After 11th September, the regime of Pervez Musharraf gave the USA its full logistic support in the campaign against its former proteges, the Taleban, which Washington had helped Islamabad to create seven years earlier.
Although Pakistan made significant financial gains from this support, seeing part of its foreign debt written off, in terms of stability, the country gains nothing by having a government controlled by the Northern Alliance in Kabul.
The Pashtun were divided between Afghanistan and Pakistan by a line drawn on the map in the nineteenth century by the British – the Berand line.
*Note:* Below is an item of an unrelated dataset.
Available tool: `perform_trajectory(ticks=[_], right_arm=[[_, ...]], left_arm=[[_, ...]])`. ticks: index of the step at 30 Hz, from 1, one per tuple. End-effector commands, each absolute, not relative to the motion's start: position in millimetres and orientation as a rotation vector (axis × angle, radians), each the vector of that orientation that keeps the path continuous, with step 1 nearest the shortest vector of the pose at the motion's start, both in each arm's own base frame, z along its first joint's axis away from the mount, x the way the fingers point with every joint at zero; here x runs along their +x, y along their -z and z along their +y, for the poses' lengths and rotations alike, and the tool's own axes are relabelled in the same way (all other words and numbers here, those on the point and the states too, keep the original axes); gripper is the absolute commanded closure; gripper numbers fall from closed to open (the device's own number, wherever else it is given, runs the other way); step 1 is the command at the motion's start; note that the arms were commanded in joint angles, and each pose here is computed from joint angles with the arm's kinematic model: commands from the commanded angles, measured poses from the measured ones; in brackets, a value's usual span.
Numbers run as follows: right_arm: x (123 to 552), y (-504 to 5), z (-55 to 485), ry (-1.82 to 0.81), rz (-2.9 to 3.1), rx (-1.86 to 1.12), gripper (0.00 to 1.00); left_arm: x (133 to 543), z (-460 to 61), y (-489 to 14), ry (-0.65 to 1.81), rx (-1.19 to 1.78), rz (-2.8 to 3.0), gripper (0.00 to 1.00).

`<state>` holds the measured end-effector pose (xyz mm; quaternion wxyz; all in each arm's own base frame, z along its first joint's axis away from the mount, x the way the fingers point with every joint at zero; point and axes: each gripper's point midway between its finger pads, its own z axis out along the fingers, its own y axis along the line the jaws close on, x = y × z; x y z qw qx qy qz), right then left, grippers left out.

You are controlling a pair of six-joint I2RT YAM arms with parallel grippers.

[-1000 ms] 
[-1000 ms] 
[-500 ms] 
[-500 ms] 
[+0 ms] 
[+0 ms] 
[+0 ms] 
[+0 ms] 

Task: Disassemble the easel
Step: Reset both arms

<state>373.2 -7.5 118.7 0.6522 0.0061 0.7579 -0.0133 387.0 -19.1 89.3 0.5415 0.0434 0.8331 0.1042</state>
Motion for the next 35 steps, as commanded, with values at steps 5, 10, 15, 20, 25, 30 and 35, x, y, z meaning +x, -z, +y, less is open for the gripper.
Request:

The Pashtun are the main ethnic group in northern Pakistan and constitute 45% of the population in Afghanistan. It is through this group, where the Taleban have their base of support, that Pakistan can influence its northern neighbour.
Influence in Kabul is important because Pakistan’s southern neighbour is India, a traditional enemy since the Partition of the British Indian territories in 1948, which led to the creation of (then) Western Pakistan, India and Eastern Pakistan, now Bangladesh.
The sweeping victories of the Northern alliance in recent days have worried Islamabad, which has made no secret that it favours the Pashtun of the south against the Tajikh/Uzbekh/Hazara-backed Northern Alliance.
For this reason, the regime in Pakistan is divided between loyalty to Washington and the need to exercise influence in Afghanistan through the Pashtun, to stabilise its own Pashtun community within its frontiers.
Pakistani political analyst Mushahid Hussain stated “The policy of Pakistan and its obsession to put its favourites in power is in ruins. We have no favourites any more”.
Another analyst, from the Institute of Regional Studies in Islamabad, Khalid Mahmoud, declared, “the Americans did nothing to stop the Northern Alliance, which claims that it wishes to set up a legitimate government which is traditionally hostile (to Pakistan)”.
Islamabad does not rule out the possibility that it will station its troops along the frontier if there are signs of hostility from Kabul.